SUPPLIED DATA
+===+

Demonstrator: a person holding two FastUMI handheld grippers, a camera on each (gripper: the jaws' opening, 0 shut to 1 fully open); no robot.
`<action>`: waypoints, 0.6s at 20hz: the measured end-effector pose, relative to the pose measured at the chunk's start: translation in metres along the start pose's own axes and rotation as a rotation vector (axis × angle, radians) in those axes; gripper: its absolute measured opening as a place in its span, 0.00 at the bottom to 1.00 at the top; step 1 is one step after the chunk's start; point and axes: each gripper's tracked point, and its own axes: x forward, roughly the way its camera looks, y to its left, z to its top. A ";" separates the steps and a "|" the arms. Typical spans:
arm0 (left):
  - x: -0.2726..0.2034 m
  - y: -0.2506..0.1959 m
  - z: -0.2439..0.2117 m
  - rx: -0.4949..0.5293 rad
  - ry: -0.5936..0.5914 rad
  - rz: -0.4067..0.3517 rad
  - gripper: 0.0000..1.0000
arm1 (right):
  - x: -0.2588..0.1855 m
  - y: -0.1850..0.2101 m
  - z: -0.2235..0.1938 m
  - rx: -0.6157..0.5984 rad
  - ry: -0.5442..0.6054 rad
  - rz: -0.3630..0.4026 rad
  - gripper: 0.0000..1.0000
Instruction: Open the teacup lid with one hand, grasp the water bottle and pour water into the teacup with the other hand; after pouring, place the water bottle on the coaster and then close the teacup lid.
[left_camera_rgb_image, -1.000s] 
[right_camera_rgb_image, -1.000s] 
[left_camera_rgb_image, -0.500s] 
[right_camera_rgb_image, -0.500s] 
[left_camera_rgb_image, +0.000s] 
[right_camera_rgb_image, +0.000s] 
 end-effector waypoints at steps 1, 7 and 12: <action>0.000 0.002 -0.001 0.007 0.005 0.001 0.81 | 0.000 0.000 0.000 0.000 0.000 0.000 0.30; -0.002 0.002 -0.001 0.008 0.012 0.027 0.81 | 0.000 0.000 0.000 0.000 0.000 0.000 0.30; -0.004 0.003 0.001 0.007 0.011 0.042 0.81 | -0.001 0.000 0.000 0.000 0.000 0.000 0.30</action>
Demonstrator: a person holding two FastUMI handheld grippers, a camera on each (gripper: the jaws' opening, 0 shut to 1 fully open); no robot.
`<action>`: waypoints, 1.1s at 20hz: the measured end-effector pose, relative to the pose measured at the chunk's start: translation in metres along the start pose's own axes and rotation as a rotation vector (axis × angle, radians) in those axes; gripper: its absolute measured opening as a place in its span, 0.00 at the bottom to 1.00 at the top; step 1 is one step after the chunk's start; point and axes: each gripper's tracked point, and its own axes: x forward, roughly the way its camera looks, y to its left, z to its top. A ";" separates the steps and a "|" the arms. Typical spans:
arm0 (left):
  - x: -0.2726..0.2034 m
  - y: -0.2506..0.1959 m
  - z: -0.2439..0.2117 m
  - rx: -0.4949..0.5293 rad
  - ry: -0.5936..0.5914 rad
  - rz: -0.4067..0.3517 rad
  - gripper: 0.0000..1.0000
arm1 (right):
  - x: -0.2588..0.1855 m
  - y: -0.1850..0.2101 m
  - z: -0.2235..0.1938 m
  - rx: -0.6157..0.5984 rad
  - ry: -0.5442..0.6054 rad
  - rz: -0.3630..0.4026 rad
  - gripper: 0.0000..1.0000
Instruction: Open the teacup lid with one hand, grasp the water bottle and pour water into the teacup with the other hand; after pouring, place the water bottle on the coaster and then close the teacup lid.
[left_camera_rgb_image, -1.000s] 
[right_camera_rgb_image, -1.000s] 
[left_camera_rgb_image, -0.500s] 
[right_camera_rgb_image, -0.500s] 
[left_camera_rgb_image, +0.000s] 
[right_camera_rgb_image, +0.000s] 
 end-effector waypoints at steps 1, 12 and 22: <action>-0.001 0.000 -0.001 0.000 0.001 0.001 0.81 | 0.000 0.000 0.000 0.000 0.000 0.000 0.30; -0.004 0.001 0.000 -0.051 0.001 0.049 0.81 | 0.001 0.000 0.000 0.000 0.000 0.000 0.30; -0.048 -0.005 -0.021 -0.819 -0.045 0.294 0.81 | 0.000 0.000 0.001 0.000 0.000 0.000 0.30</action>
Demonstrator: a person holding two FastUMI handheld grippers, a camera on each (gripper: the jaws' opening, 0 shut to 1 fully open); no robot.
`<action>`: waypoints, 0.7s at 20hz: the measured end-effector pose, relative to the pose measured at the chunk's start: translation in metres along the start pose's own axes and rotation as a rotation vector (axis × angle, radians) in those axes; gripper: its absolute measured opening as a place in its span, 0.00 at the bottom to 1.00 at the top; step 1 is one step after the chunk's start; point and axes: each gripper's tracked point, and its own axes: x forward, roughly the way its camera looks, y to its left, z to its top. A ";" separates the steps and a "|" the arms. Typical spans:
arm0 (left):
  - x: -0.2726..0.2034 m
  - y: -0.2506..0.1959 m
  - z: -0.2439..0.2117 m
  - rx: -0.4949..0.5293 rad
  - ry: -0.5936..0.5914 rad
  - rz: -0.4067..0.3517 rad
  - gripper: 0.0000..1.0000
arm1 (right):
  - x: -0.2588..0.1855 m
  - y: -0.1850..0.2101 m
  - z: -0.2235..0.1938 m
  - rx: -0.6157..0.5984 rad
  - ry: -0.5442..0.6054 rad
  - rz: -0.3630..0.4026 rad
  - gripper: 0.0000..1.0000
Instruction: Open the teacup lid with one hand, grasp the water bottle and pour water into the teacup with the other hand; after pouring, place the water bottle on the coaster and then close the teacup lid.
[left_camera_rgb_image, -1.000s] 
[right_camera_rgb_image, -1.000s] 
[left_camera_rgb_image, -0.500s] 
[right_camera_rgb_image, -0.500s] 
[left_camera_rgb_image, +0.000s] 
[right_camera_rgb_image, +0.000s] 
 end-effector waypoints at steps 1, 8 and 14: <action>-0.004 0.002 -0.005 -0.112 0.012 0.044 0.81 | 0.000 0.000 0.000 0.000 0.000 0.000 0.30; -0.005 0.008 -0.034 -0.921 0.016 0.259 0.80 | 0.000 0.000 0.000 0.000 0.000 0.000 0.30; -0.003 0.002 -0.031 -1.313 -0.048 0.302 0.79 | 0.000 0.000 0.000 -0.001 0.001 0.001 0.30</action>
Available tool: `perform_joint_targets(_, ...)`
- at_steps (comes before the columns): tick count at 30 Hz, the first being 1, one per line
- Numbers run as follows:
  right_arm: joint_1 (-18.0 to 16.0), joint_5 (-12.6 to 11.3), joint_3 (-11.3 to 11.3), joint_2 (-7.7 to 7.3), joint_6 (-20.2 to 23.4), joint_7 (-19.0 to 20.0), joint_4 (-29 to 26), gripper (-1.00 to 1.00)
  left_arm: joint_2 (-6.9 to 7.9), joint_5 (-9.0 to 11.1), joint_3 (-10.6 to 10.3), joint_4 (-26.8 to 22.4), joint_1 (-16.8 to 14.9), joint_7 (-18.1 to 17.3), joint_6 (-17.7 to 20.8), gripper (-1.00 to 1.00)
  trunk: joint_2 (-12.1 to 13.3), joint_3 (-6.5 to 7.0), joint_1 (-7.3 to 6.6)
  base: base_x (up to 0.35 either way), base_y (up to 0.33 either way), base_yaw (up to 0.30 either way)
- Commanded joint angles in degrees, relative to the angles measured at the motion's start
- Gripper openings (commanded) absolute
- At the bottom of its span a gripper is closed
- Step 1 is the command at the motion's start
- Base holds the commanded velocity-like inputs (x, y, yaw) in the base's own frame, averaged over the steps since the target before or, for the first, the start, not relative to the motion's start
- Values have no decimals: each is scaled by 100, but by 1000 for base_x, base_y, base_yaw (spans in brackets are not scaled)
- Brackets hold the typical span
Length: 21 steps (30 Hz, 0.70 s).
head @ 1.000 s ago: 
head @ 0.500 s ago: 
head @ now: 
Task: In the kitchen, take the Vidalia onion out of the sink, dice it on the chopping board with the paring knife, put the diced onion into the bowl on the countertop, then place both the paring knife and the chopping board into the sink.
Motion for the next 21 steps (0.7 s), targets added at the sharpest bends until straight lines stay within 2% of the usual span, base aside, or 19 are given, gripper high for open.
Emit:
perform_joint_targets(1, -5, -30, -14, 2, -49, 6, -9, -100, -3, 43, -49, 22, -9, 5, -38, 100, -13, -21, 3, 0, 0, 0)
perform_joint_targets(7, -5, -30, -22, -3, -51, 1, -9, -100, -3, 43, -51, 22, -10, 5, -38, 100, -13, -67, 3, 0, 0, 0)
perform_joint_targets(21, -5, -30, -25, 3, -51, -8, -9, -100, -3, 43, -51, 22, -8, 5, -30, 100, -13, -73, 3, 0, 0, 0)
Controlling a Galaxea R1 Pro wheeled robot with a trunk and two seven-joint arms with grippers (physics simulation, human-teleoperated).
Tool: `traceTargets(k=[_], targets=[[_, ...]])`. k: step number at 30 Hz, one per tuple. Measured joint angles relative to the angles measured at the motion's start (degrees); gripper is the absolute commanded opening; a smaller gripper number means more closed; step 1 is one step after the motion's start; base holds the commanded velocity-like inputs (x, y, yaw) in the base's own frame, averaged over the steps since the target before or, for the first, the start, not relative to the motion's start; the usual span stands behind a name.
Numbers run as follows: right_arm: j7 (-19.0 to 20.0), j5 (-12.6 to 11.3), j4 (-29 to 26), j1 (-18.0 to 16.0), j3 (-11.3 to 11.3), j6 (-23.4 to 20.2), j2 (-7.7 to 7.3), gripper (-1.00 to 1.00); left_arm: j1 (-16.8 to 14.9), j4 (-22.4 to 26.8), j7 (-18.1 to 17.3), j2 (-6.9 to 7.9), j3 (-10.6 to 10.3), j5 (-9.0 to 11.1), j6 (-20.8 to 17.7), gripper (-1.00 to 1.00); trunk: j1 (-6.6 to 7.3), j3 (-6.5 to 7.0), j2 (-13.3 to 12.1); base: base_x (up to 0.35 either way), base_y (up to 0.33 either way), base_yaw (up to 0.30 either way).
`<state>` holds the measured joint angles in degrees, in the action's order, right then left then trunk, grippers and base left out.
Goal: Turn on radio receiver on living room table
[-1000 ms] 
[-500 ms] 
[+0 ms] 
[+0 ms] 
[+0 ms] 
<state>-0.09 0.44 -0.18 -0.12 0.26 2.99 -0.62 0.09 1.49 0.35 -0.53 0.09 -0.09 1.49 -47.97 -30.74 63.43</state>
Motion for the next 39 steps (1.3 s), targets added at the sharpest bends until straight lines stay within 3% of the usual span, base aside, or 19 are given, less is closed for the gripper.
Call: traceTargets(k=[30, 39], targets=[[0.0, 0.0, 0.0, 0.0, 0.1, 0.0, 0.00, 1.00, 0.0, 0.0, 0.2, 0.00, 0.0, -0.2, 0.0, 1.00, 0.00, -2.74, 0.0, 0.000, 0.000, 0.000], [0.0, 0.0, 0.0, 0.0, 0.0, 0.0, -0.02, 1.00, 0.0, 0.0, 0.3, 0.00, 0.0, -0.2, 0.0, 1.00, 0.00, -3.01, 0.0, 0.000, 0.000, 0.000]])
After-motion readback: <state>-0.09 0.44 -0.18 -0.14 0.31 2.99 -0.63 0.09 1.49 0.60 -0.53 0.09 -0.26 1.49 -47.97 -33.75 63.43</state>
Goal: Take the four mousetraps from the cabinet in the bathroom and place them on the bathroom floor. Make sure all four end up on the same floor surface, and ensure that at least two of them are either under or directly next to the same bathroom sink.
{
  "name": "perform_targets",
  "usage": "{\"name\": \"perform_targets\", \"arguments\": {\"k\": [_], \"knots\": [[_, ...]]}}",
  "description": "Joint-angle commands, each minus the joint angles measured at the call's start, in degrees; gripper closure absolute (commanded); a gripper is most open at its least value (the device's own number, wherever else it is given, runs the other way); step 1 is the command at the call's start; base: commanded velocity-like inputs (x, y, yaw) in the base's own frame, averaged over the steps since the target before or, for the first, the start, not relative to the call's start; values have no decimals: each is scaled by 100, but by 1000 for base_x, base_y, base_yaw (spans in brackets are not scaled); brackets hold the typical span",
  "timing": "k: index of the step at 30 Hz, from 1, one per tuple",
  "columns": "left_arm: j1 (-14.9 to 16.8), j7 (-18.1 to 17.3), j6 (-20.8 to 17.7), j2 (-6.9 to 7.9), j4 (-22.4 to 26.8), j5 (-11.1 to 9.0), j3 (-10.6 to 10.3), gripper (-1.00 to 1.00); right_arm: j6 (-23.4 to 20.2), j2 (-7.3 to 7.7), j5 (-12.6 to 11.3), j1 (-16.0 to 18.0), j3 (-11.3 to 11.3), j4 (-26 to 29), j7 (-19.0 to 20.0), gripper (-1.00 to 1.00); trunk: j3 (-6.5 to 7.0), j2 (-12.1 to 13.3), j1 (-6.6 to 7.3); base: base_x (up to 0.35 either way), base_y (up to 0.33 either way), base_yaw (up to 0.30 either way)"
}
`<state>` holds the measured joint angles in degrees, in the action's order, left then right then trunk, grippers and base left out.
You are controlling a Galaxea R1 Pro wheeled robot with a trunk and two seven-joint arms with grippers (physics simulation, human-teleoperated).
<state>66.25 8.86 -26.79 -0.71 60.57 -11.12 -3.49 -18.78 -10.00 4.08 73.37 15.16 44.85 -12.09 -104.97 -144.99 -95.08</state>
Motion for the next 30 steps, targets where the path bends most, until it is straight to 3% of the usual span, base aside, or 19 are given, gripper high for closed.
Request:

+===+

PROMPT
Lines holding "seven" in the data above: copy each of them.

YOUR SOLUTION
Controlling a Galaxea R1 Pro wheeled robot with a trunk and two seven-joint arms with grippers (physics simulation, human-teleoperated).
You are controlling a Galaxea R1 Pro wheeled robot with a trunk and two seven-joint arms with grippers (physics simulation, human-teleoperated).

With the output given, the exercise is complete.